◆ What you have to do: The lines to output run from the first line of the entries below through the line containing "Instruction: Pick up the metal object"; copy them exactly and leave out pictures.

◆ Data records:
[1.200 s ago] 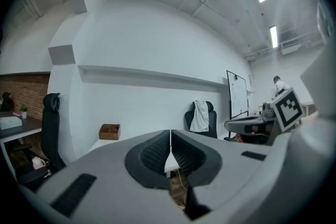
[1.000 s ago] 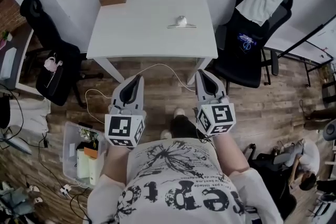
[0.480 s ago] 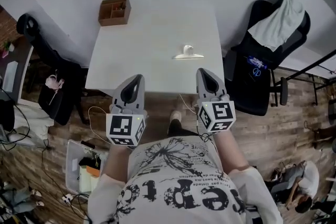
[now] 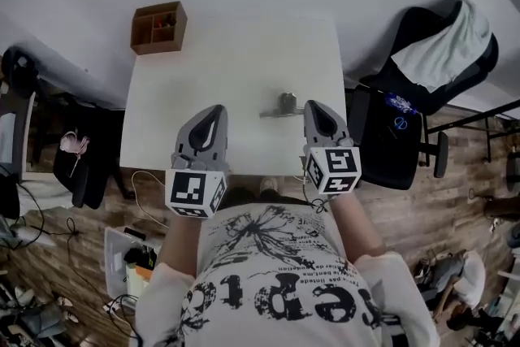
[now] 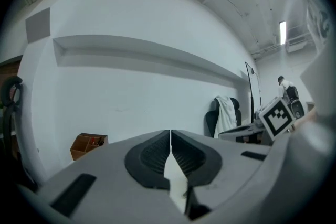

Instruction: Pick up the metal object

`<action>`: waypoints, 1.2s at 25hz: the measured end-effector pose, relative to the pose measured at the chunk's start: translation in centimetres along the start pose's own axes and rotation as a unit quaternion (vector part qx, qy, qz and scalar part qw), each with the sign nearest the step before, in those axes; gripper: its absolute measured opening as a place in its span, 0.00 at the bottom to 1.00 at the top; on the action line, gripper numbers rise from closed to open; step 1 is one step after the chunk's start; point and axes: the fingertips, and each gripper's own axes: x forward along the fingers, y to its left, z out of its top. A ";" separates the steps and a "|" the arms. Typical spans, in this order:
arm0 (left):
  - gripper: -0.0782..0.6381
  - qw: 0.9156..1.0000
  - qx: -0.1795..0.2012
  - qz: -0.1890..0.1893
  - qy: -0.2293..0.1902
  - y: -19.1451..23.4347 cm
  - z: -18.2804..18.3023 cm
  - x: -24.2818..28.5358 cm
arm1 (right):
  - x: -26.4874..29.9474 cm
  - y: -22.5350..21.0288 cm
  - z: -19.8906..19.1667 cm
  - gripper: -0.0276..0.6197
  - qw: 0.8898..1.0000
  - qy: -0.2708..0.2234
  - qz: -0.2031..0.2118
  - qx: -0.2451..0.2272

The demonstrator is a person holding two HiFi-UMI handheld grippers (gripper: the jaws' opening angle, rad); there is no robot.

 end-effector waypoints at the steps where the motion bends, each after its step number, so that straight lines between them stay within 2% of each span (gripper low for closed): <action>1: 0.13 1.000 0.003 0.000 0.005 0.3 -0.4 0.6 | 0.7 -0.2 -0.6 0.03 1.000 0.012 0.000 0.004; 12: 0.13 0.998 -0.011 -0.034 0.051 5.2 -2.8 5.7 | 6.9 0.0 -7.3 0.03 0.989 0.135 0.002 0.054; 16: 0.13 0.996 -0.018 -0.056 0.067 5.8 -4.2 6.8 | 8.7 -0.5 -10.6 0.04 0.982 0.179 -0.021 0.051; 20: 0.13 0.993 -0.026 -0.070 0.086 6.5 -6.1 7.7 | 10.6 -1.1 -14.1 0.36 0.971 0.232 -0.042 0.042; 23: 0.13 0.992 -0.029 -0.078 0.098 6.8 -7.2 8.1 | 11.6 -1.0 -16.9 0.52 0.958 0.280 -0.038 0.042; 25: 0.13 0.991 -0.031 -0.080 0.104 7.0 -8.0 8.3 | 12.1 -1.0 -18.2 0.56 0.952 0.301 -0.042 0.044; 30: 0.13 0.989 -0.036 -0.080 0.121 7.9 -9.9 8.7 | 13.3 -1.6 -19.8 0.58 0.940 0.330 -0.070 0.050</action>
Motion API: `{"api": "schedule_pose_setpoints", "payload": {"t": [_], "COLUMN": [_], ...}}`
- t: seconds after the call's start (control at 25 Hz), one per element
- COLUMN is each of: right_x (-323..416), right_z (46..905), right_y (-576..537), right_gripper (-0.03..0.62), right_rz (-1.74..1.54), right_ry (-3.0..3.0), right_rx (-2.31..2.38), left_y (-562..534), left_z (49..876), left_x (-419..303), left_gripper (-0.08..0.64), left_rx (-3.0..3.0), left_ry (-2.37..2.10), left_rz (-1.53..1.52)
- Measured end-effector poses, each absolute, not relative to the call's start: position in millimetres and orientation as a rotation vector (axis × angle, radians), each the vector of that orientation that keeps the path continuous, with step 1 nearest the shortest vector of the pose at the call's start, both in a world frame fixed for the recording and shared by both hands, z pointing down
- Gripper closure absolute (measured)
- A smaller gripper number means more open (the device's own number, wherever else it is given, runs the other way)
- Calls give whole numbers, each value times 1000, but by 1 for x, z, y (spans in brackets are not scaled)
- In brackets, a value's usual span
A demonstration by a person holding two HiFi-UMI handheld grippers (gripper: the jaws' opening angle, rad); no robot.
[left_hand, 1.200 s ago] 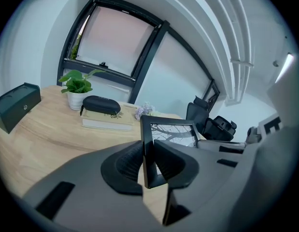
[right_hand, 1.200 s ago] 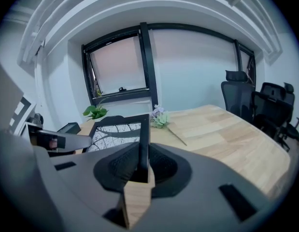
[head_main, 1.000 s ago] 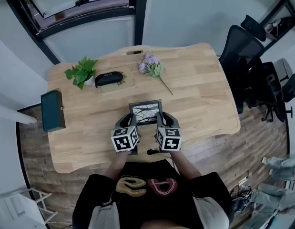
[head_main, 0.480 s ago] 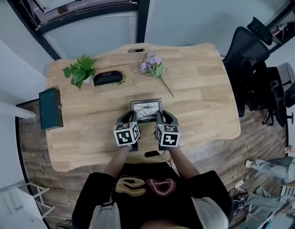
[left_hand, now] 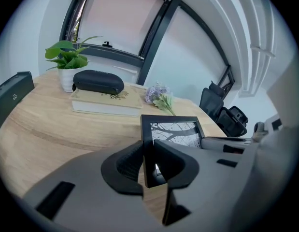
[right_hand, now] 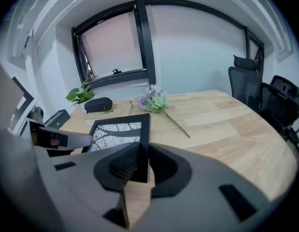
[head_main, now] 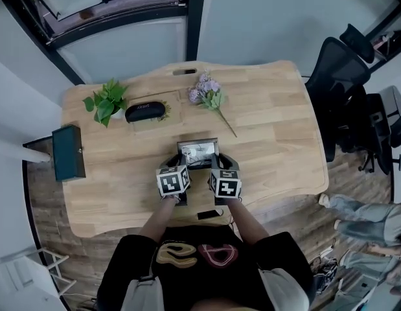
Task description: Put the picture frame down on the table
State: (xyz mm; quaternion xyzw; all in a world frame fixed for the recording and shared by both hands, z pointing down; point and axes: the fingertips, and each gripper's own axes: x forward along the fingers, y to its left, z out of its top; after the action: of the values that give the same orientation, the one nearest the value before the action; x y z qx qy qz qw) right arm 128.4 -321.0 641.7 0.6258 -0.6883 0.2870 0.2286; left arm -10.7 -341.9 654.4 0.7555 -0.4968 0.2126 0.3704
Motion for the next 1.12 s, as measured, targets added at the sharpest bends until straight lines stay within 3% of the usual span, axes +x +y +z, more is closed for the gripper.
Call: {"api": "schedule_pose_setpoints", "payload": {"t": [1.12], "right_x": [139], "right_z": [701], "right_y": [-340], "right_gripper": [518], "right_rz": [888], "right_ry": [-1811], "right_rx": [1601], "left_y": [-353], "left_z": [716], "left_x": [0], "left_gripper": [480], "left_rx": [1796], "left_ry": [-1267], "left_rz": [699]}}
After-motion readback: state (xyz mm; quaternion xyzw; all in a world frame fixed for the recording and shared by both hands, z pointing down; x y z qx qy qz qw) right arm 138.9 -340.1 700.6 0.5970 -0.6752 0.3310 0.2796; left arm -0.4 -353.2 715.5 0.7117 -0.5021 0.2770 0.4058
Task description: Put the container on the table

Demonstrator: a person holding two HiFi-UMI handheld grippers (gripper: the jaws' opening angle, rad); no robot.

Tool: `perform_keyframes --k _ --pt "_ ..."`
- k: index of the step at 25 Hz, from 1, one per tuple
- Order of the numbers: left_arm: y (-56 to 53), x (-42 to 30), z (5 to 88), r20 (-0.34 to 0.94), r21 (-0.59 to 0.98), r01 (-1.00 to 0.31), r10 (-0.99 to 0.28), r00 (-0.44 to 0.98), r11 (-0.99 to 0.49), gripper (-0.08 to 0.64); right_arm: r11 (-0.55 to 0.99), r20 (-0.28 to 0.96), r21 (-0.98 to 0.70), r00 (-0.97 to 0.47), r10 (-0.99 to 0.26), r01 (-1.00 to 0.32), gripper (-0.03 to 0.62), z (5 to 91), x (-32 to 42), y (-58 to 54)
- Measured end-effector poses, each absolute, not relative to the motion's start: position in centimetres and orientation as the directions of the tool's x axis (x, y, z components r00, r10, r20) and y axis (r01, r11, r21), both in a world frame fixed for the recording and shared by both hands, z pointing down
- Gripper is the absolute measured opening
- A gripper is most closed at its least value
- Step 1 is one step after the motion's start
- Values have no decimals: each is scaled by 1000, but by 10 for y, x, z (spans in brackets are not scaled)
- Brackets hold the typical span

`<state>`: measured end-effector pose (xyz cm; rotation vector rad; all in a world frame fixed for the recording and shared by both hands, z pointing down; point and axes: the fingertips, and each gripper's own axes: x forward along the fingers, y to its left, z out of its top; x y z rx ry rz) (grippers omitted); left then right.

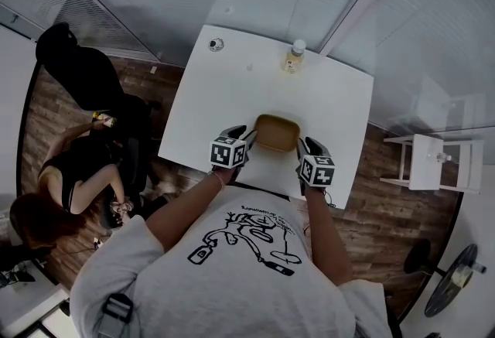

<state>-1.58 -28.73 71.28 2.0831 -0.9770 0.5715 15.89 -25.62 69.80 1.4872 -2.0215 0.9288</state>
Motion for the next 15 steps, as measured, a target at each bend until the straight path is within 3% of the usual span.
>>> perform_keyframes --k 8,15 --pt "-288 -3 610 470 416 -720 -547 693 -555 67 302 536 -175 -348 -769 -937 74 585 144 -261" --pt "-285 1 521 314 403 -664 -586 747 -630 37 377 379 -105 -388 -840 -920 61 477 130 -257"
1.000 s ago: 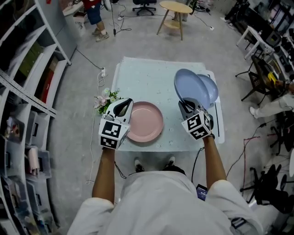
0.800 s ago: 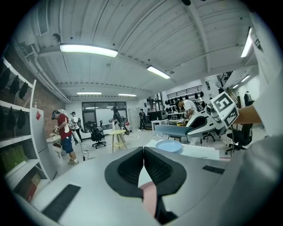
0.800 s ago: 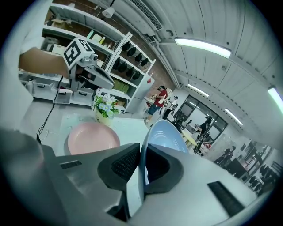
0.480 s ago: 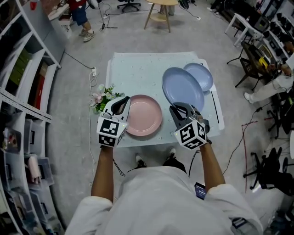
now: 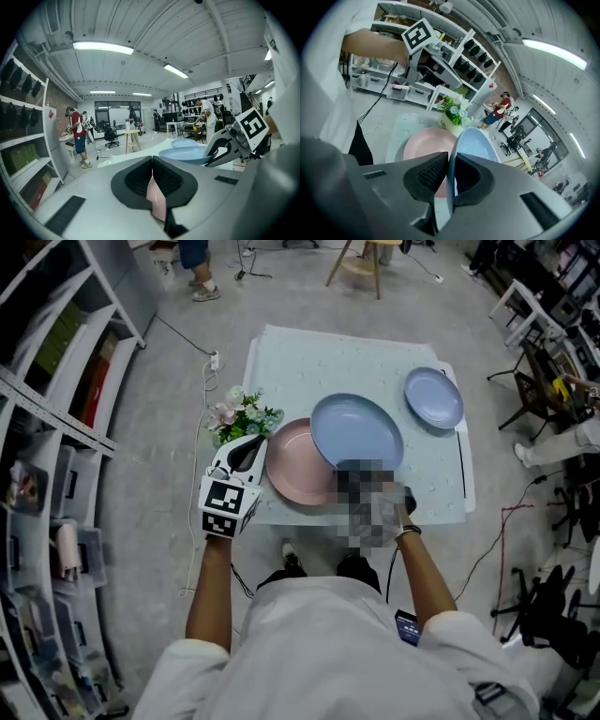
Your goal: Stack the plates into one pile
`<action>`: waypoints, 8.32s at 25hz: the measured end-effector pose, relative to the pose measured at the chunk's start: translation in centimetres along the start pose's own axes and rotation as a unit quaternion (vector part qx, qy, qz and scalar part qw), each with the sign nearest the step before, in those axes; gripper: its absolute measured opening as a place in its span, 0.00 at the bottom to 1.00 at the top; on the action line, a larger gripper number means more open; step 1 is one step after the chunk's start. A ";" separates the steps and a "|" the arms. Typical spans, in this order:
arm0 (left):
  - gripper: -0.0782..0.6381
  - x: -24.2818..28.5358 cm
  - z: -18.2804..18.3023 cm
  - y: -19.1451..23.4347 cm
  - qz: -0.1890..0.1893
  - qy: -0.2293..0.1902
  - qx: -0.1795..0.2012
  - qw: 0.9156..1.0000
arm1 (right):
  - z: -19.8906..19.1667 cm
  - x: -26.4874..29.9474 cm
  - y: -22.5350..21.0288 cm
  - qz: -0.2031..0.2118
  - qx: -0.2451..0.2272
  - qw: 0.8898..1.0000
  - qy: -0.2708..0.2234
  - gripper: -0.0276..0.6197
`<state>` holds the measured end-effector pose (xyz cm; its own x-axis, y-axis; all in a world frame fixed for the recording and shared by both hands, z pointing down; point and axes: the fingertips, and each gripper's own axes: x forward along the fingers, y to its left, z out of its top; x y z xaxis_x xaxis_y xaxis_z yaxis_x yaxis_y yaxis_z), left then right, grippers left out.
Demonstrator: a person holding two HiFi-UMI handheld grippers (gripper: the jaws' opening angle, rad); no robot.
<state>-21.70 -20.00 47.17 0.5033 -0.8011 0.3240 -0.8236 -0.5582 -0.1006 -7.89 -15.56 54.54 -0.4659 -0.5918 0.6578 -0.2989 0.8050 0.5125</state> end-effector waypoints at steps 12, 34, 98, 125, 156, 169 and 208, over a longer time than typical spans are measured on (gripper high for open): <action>0.14 -2.7 -3.2 1.7 0.021 0.020 -0.014 0.999 | 2.2 5.5 7.4 0.082 -0.070 0.994 -0.002 0.12; 0.14 -1.3 -3.5 0.6 -0.009 0.031 -0.013 0.999 | -0.3 6.9 10.1 0.178 0.095 0.979 0.012 0.42; 0.22 53.2 -0.2 -46.2 -0.277 0.207 0.279 0.896 | -49.1 -26.4 -24.3 -0.228 0.493 0.840 -0.009 0.06; 0.17 18.0 11.2 -31.8 -0.247 -0.011 0.231 0.941 | -22.0 -28.0 -15.9 -0.249 0.378 0.885 -0.106 0.06; 0.18 7.5 -10.8 -22.0 -0.227 0.203 0.232 0.924 | -11.3 -15.5 -5.8 -0.086 0.350 0.927 -0.106 0.06; 0.35 9.0 -13.3 -22.1 -0.268 0.212 0.129 0.931 | -12.7 -14.3 -6.1 -0.085 0.376 0.916 -0.112 0.06; 0.14 -15.5 14.6 -15.7 0.002 -0.113 0.118 0.987 | 5.8 -30.5 -5.1 -0.169 0.233 0.931 -0.224 0.06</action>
<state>-12.78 -2.03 29.99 0.5672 -0.8165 0.1079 -0.7553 -0.5680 -0.3271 3.06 -1.37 28.68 -0.5489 -0.8217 0.1535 -0.7714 0.5687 0.2856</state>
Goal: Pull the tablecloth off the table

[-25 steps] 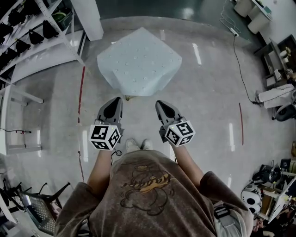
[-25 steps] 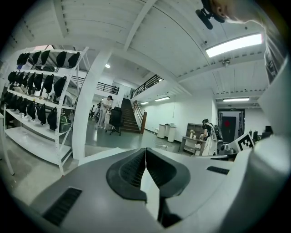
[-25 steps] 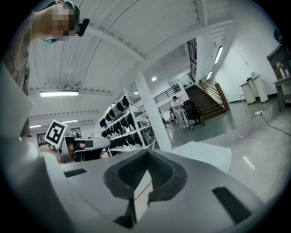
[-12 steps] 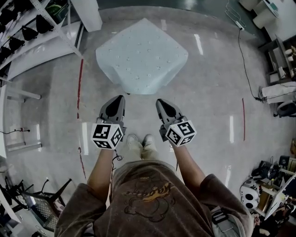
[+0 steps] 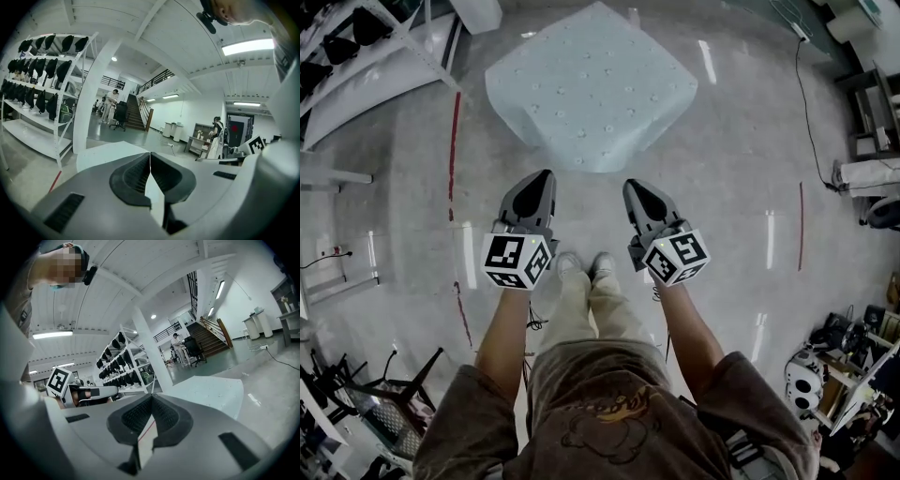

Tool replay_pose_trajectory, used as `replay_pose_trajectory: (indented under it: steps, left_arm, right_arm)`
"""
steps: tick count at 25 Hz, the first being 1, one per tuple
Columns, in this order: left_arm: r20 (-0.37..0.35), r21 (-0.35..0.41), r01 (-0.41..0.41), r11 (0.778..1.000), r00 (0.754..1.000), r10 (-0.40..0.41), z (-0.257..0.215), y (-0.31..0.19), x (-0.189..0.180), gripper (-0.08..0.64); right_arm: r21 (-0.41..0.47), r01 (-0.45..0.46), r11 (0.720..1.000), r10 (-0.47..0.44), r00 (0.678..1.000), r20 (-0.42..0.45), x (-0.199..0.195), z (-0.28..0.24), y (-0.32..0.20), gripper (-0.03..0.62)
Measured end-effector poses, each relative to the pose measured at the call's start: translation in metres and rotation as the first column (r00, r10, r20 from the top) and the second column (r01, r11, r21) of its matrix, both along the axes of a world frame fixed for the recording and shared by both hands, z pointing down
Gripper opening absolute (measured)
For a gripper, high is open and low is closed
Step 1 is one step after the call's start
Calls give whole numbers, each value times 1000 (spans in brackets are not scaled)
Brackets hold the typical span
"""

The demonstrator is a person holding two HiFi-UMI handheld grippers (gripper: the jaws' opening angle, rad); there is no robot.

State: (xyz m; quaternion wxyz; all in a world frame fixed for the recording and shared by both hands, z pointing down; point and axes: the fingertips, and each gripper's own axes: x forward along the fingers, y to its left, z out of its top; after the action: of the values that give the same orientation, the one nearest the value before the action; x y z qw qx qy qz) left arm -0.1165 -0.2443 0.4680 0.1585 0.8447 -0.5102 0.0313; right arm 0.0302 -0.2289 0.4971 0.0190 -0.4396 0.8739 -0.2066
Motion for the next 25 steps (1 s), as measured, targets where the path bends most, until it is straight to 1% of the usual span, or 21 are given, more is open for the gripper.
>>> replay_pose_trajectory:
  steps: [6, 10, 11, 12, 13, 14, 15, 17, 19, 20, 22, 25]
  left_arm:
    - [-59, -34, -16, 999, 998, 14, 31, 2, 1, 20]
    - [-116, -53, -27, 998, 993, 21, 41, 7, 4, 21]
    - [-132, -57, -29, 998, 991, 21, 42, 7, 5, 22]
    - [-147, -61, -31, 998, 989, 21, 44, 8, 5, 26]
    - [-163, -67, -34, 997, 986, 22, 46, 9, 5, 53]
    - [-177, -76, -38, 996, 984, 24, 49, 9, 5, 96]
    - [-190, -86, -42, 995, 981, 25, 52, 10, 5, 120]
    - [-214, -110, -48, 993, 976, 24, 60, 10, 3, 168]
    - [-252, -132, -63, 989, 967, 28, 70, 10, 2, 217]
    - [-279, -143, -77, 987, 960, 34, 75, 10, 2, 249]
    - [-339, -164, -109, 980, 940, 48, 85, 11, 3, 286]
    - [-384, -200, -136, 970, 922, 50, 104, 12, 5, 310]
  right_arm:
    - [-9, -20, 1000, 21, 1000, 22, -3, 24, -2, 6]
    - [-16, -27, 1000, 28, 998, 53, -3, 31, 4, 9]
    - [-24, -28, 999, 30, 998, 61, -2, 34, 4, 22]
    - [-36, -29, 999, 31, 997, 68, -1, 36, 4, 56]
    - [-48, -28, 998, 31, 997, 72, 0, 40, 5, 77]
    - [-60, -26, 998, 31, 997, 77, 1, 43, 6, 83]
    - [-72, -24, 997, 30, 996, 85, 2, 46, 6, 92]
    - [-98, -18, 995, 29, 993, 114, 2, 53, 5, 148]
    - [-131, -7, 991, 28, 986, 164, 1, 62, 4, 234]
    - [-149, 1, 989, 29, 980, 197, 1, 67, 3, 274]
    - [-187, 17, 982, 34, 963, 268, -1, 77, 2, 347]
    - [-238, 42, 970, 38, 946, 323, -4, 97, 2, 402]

◆ Response area:
[1.200 s ago] 
[1.000 s ago] 
[0.480 s ago] 
[now] 
[now] 

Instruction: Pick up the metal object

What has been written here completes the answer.